*Task input:*
··········

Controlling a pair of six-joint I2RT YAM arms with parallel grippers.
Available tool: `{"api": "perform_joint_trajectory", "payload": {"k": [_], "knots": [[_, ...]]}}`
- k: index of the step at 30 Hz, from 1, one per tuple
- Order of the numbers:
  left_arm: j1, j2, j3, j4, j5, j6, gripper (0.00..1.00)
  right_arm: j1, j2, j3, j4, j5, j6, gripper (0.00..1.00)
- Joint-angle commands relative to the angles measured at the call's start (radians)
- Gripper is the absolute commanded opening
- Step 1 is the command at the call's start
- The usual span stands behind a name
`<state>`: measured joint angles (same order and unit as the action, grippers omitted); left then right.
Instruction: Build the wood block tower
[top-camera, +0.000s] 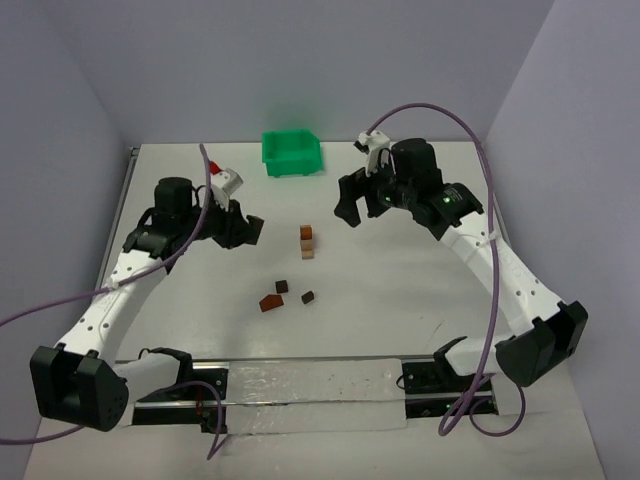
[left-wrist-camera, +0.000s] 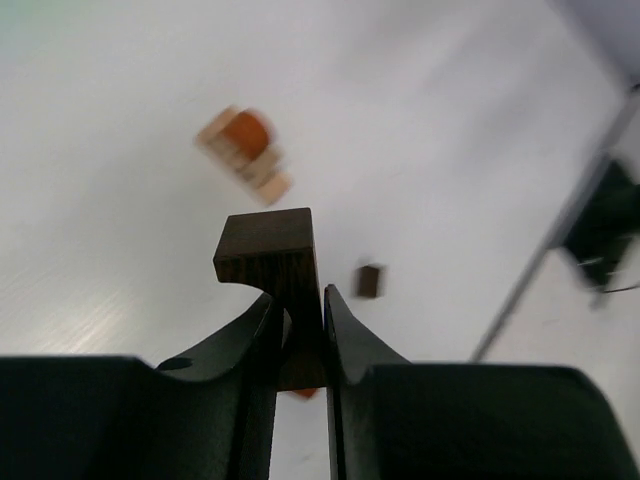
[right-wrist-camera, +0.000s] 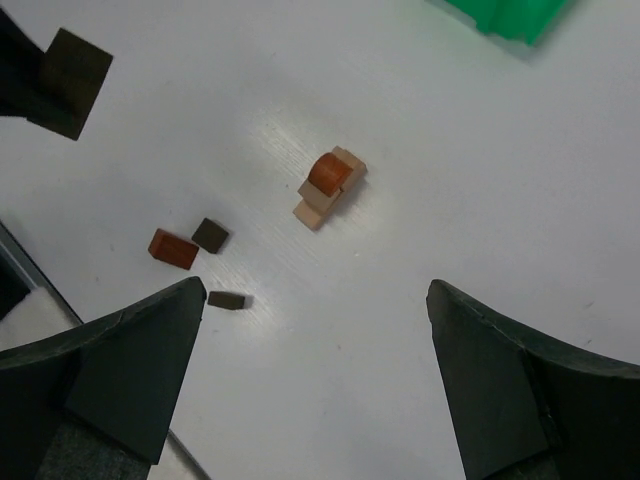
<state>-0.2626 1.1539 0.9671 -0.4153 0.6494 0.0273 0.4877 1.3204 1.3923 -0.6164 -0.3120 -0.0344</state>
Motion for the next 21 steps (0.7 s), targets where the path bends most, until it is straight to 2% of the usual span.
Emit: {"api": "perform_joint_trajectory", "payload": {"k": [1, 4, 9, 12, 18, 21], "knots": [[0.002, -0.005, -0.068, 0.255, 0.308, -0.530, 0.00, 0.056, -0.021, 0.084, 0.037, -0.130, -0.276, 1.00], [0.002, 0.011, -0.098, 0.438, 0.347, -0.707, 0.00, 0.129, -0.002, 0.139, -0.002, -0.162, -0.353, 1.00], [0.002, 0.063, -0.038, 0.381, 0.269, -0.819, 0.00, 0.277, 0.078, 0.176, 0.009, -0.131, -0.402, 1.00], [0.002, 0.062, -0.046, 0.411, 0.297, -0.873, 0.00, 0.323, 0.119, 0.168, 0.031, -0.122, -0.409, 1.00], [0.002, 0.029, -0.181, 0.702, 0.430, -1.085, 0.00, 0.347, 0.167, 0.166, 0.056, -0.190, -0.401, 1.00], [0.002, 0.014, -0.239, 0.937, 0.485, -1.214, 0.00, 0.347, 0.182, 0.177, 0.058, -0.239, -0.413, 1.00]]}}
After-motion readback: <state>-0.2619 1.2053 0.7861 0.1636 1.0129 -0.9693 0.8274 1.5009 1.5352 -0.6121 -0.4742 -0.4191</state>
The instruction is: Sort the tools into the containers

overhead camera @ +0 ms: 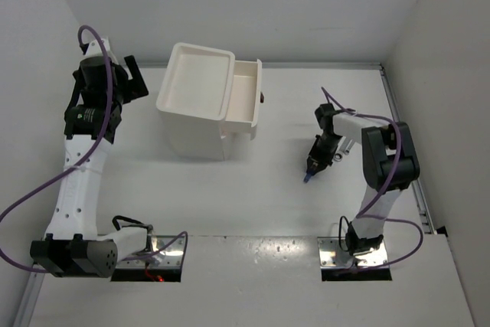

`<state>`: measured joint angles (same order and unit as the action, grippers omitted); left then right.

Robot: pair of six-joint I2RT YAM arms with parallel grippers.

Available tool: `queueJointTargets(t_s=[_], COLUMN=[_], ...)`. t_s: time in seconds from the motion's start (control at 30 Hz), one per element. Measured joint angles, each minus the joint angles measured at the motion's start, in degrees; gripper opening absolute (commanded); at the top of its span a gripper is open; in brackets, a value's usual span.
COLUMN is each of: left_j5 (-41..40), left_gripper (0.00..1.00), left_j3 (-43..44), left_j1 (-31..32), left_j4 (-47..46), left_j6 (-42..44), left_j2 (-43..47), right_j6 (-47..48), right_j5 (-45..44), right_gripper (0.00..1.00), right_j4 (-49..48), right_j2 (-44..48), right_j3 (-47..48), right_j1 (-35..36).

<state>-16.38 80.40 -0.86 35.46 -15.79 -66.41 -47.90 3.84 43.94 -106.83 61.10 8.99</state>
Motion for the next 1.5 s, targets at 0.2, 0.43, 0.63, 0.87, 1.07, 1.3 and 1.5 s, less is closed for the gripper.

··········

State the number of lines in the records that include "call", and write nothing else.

2